Planet Hollywood International Inc.
- Type: Private
- Industry: Hospitality
- Genre: Celebrity
- Founded: October 22, 1991; 34 years ago in New York City, New York, US
- Founders: Keith Barish Robert Earl
- Headquarters: Orlando, Florida, U.S.
- Number of locations: 3 (2025)
- Services: Restaurant; retail; hotel; casino;
- Owner: Robert Earl
- Parent: Earl Enterprises
- Subsidiaries: Planet Hollywood Resorts International, LLC
- Website: www.planethollywood.com

= Planet Hollywood =

North American company of theme restaurants inspired by North American cinema

Planet Hollywood International Inc. (stylized as planet Hollywood, planet Hollywood observatory and ph) is a themed restaurant chain inspired by the popular portrayal of Hollywood. The company is owned by Earl Enterprises Corporation, which was founded by Robert Earl.

It was launched in New York City on October 22, 1991, with the backing of Hollywood stars Sylvester Stallone, Bruce Willis, Demi Moore, and Arnold Schwarzenegger. The recruited actors were paid for their appearances and endorsements through an employee stock ownership plan. Further celebrity endorsement included actors Whoopi Goldberg, Jean-Claude Van Damme, Don Johnson, Cindy Crawford, Melanie Griffith, Tom Arnold, Wesley Snipes, and Danny Glover; director John Hughes; and comedian Roseanne Barr.

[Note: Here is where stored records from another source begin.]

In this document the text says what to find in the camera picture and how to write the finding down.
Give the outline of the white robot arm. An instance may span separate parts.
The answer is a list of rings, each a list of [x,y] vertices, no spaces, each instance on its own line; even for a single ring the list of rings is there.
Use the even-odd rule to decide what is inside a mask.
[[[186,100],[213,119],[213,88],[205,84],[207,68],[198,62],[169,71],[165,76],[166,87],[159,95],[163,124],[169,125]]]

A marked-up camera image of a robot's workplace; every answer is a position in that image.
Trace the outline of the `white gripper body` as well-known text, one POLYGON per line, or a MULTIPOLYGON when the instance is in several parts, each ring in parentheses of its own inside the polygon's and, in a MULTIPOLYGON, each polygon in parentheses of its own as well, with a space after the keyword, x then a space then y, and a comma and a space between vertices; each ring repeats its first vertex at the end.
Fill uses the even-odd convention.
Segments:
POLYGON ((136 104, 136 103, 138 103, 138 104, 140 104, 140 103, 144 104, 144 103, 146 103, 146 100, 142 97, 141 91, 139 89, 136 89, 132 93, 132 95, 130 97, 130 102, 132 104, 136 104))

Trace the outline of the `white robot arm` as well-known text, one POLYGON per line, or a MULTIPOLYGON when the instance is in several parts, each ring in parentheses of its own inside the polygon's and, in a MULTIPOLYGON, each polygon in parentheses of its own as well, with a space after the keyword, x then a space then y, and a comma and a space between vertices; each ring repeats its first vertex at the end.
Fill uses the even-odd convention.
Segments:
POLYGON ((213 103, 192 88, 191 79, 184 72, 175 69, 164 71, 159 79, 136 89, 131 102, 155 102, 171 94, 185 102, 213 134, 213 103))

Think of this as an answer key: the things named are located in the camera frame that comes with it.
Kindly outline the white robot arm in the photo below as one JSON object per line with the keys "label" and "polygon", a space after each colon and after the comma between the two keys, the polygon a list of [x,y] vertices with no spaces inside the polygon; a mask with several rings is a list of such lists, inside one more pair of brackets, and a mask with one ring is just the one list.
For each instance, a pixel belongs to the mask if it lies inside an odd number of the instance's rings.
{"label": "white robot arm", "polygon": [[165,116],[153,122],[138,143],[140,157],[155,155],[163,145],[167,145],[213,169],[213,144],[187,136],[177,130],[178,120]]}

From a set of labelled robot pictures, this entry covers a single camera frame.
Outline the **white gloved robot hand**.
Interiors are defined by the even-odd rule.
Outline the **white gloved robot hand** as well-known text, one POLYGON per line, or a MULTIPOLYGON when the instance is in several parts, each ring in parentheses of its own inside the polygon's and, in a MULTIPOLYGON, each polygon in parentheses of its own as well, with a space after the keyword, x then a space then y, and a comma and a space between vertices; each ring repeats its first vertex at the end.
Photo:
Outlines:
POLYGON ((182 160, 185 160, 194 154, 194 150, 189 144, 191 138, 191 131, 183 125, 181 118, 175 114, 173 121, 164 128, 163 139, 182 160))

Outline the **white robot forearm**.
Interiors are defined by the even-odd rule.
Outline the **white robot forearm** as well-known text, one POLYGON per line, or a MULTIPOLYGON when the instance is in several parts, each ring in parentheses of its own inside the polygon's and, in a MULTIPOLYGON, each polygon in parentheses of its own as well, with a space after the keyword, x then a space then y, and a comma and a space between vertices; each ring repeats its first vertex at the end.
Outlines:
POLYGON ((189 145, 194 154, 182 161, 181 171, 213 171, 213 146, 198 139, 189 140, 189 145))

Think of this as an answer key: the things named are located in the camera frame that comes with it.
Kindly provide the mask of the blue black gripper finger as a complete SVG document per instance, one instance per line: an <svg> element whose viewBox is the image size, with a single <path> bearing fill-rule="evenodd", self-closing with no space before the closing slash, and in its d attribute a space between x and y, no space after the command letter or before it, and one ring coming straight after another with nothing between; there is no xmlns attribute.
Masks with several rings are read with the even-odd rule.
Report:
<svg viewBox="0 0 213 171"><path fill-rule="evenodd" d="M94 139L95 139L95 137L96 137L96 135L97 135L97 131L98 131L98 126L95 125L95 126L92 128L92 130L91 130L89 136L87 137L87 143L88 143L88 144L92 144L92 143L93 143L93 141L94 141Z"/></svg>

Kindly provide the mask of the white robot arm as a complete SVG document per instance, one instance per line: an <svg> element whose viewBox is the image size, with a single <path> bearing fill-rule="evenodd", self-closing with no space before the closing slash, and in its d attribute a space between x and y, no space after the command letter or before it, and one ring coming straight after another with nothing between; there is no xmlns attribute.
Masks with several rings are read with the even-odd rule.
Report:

At its '90s peak, Planet Hollywood operated more than 60 worldwide locations. After financial problems, the company filed for bankruptcy on 12 October 1999. The restructuring plan left the company with 35 locations in 2000 and their numbers continued to decline. As of May 2025, there are three restaurants and five hotels operating.

==Background==
Robert Earl had a history of opening theme-restaurants first in Britain (1970s) and in Orlando, Florida. In 1987, he sold this restaurant group (President Entertainments; 70 restaurants) to a larger company, Pleasurama PLC. For Pleasurama, Earl acquired control of Hard Rock Cafe International (eastern rights company) from co-founder Isaac Tigrett then in 1989 named as chief executive of the company. At the end of 1989, Mecca Leisure acquired Pleasurama. Mecca was then purchased by the Rank Organisation in 1990. While expanding Hard Rock Cafe from seven to 20 locations over the next two years, Earl met Bryan Kestner, with whom he had a shared vision of music, movies, and sports transcending language and other barriers.

==History==
Planet Hollywood was opened in late 1991 in New York City, at the base of two adjacent office buildings at 130 and 140 West 57th Street. Arnold Schwarzenegger, Sylvester Stallone, Bruce Willis, Demi Moore, and Whoopi Goldberg were some of the actors who became investors/promoters. By the next year, three more locations were opened: London, southern California, and Chicago. In 1993, the company opened two new locations, Washington, D.C., and Cancun, Mexico, while arranging leases for five new locations. Each new unit, opening with a gala event, generated nearly $15 million revenue in their first operational year.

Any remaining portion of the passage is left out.